== Source data ==
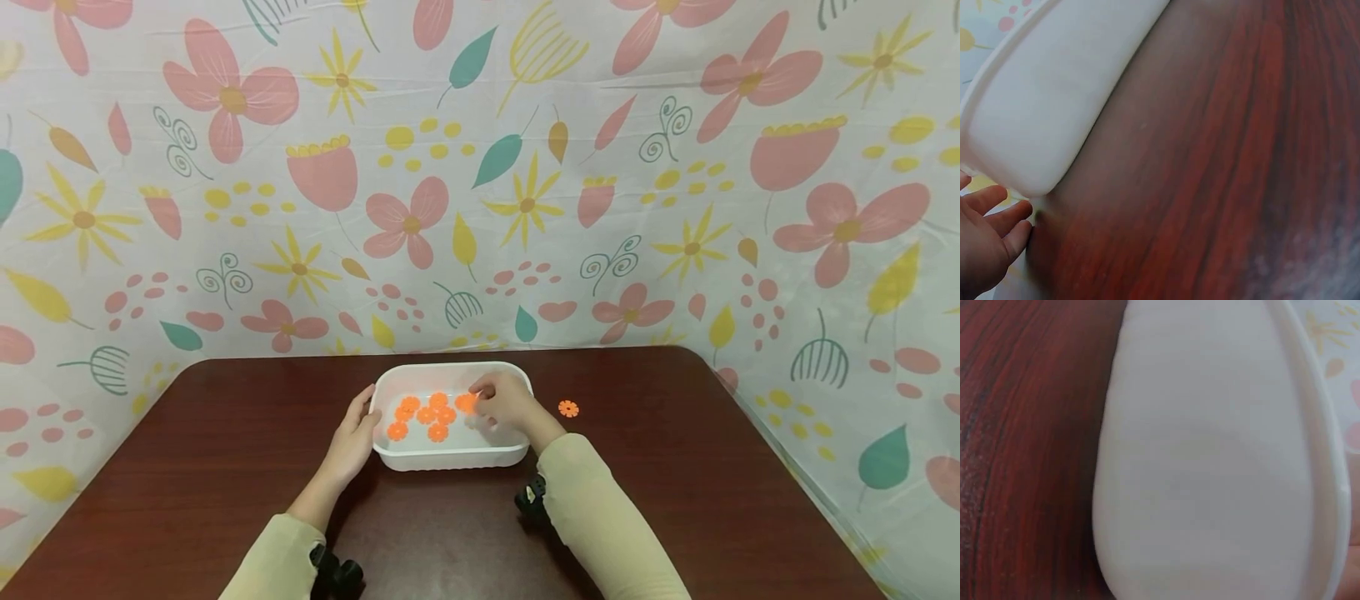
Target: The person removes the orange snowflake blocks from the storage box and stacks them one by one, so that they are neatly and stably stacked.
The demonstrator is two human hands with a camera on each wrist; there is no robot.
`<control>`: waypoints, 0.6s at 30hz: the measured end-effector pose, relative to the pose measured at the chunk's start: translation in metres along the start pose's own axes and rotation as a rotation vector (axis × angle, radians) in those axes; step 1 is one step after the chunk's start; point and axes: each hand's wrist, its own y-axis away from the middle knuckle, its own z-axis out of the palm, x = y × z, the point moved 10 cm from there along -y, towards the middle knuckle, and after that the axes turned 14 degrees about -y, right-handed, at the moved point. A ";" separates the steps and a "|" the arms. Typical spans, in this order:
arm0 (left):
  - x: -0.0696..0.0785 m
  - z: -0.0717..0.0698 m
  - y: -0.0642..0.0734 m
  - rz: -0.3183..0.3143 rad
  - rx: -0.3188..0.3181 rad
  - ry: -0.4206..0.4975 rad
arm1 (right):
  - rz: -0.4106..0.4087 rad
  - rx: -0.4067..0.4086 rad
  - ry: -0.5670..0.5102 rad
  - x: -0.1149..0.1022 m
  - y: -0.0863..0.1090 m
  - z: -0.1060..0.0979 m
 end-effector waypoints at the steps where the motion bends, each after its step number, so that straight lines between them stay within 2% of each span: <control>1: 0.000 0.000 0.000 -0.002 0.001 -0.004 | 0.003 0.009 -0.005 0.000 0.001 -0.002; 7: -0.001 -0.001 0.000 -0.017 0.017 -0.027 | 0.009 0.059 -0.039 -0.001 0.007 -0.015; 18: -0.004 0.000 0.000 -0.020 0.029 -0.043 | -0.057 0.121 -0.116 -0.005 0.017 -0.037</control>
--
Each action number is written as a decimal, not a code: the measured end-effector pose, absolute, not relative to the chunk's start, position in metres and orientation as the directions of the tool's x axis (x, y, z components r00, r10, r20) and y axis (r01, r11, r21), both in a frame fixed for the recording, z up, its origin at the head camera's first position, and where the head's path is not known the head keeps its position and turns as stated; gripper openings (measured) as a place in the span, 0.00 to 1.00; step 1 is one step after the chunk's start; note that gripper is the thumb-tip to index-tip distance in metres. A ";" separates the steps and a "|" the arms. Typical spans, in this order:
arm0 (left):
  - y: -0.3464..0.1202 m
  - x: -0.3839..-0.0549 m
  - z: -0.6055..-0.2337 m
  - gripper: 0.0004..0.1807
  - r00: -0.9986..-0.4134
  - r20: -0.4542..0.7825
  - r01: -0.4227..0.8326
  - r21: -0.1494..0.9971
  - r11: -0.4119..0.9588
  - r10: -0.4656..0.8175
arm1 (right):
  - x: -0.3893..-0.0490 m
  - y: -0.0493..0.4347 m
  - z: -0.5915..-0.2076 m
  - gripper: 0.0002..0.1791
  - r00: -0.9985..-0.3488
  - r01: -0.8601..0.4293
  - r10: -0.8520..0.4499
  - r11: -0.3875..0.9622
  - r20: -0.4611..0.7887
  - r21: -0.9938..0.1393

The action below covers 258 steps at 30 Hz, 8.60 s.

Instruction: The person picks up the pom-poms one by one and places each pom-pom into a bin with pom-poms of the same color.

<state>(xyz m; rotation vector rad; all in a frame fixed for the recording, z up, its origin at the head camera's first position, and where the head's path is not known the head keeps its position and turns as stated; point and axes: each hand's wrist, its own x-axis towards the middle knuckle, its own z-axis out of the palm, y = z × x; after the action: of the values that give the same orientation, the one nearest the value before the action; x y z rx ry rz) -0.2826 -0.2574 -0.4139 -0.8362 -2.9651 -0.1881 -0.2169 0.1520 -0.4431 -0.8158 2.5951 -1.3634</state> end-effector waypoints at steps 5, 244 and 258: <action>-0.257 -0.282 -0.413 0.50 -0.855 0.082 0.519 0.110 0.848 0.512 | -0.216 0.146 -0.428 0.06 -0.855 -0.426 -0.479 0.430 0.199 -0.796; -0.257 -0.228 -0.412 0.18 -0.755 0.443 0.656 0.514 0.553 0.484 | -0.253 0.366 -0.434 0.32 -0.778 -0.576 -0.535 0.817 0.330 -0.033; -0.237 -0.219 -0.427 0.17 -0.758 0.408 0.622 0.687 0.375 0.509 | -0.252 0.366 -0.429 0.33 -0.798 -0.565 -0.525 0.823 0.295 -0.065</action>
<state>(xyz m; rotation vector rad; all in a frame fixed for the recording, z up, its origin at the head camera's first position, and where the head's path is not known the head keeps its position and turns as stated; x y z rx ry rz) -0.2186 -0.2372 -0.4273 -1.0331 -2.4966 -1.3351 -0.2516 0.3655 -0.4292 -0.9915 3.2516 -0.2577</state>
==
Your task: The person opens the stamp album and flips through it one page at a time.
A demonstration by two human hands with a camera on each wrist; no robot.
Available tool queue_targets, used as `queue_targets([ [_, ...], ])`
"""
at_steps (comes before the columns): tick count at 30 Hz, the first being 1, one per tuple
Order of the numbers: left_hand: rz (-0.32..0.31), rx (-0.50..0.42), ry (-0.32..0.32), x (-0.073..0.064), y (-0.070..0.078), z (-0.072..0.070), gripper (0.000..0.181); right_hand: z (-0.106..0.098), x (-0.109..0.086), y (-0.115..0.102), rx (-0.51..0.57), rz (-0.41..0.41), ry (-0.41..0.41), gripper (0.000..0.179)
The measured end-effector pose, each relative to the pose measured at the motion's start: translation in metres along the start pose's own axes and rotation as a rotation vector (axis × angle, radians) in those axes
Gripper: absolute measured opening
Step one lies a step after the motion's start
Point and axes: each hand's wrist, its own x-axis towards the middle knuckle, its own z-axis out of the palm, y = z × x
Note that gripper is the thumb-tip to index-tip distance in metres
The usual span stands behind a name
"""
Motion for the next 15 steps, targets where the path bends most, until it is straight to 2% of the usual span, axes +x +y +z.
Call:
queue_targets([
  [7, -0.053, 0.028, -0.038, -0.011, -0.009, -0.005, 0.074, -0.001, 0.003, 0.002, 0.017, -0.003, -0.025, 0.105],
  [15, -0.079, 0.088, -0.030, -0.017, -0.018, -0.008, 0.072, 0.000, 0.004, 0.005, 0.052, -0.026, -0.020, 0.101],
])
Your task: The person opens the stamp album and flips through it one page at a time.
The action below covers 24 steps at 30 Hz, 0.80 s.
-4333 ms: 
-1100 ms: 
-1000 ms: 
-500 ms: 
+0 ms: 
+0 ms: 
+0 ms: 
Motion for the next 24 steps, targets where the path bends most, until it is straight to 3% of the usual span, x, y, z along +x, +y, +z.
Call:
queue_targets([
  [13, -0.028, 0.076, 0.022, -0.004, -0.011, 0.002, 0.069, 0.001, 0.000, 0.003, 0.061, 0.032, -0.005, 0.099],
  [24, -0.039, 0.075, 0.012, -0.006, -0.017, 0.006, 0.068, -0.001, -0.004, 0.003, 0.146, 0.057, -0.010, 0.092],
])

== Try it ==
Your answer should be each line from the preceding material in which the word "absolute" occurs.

== The completed task ==
Each action number is written as a decimal, not a code: the measured end-effector pose, absolute, not relative to the chunk's start, position in metres and orientation as the directions of the tool's x axis (x, y, z components r00, r10, r20) and y axis (r01, r11, r21), both in a frame fixed for the recording, z up, its origin at the head camera's first position, and where the head's path is not known the head keeps its position and turns as stated; gripper openings (measured) as a place in the span, 0.00 to 1.00; step 1 is one step after the chunk's start; note that gripper is the thumb-tip to index-tip distance in metres. A ";" separates the steps and a "|" the arms. Typical spans, in this order:
Gripper: absolute measured opening

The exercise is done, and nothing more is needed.